From that story, the only thing Mojang did wrong is that they didn't send him the contract straight away. We all know he would have signed whatever was on it back then, as he clearly didn't know what he wanted. Looks like someone regretted behaving completely irrationally when closing a deal, then regretted it some more than he never attempted to get more compensation even after the fact (he could have easily gotten something a couple of years later if he had tried, and once more the article completely omits as to why he didn't try to reach out through his agent or anyone that can behave as an adult after the launch) and is now screaming at the universe that he's not being showered with riches and glory when all of this was his own doing, even after he had multiple opportunities to come out winning.
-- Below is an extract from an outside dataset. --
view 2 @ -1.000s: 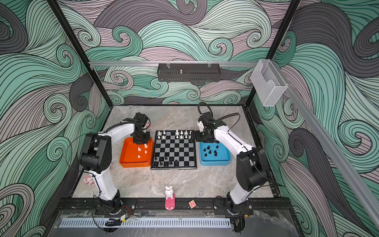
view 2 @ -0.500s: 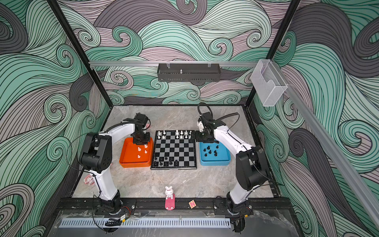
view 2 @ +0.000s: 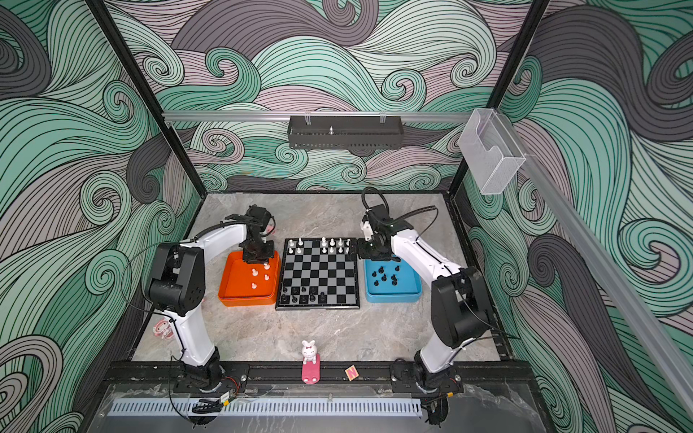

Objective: Set up the chess pieces on the board
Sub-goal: 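Lift the tall white piece with the left gripper toward the board's farther rank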

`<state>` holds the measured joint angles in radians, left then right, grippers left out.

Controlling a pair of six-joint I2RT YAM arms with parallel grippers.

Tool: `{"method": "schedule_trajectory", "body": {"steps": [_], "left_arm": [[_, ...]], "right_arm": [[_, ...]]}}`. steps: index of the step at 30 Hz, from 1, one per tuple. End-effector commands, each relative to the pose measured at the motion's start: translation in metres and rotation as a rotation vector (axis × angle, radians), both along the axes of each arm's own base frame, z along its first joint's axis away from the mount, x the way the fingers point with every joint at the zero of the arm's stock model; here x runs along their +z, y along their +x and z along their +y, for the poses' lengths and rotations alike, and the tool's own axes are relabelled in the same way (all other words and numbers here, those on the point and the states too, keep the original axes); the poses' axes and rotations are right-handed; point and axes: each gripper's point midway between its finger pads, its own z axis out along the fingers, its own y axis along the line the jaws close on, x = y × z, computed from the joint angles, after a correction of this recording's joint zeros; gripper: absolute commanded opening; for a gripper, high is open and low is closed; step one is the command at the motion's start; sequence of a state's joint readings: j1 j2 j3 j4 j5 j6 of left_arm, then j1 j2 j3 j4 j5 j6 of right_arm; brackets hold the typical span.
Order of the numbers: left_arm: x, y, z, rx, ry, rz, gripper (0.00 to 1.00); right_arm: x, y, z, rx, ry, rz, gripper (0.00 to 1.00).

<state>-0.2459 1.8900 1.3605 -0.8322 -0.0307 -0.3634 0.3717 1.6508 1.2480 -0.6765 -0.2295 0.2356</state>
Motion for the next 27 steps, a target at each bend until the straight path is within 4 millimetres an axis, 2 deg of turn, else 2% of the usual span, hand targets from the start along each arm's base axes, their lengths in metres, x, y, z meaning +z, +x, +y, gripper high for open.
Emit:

Originally, they were just trying to release the official release version of the game. Stakes weren't so high then, and he already had trouble discussing their contract.
Of course when the Microsoft deal came along, stakes were much higher and patience for his reluctance a lot less.
I love his story, I sympathise, and I want Microsoft, or Notch, or Mojang, to just give him a million dollars. But I can also see that his financial struggles are mostly his own doing. And probably his own choice. He wants to live in a world that's not about money, but he also wants to be able to pay rent.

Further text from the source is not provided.